(Data segment Opens)

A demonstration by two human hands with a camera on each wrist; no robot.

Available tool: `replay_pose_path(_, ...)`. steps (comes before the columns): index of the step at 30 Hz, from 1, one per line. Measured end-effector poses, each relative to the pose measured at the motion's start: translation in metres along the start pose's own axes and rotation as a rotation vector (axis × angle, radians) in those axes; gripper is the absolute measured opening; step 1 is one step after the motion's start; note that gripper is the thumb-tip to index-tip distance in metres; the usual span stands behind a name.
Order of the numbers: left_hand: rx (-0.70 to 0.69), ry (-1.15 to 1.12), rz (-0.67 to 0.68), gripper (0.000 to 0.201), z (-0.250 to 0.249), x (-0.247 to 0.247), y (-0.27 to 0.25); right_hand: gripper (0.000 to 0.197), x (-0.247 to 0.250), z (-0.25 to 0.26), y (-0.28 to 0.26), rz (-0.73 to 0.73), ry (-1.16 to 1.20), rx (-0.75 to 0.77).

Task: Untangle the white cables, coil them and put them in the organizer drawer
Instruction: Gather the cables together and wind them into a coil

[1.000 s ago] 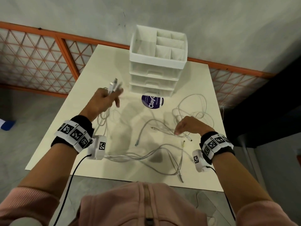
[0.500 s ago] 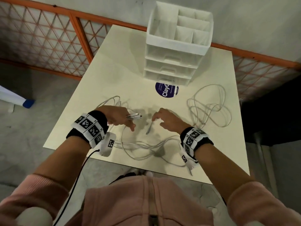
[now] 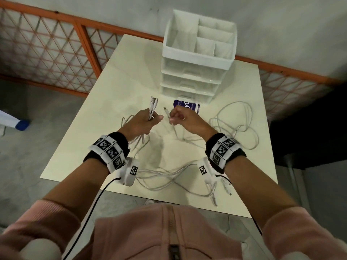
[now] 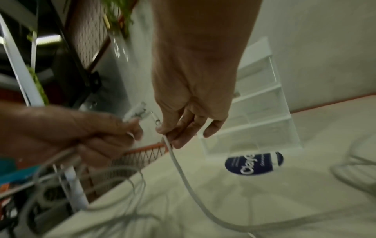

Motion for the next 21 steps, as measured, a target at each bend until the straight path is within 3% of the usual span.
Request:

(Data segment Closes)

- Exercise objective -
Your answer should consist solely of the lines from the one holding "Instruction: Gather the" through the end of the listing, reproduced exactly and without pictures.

- Task result -
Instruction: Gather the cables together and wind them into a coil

[1.000 s ago] 
[0.500 s ago] 
[now] 
[now] 

Motion for the next 21 steps, as measured, a target at each bend until the straight path is within 3% of the usual span.
Request:

There is no more output to give.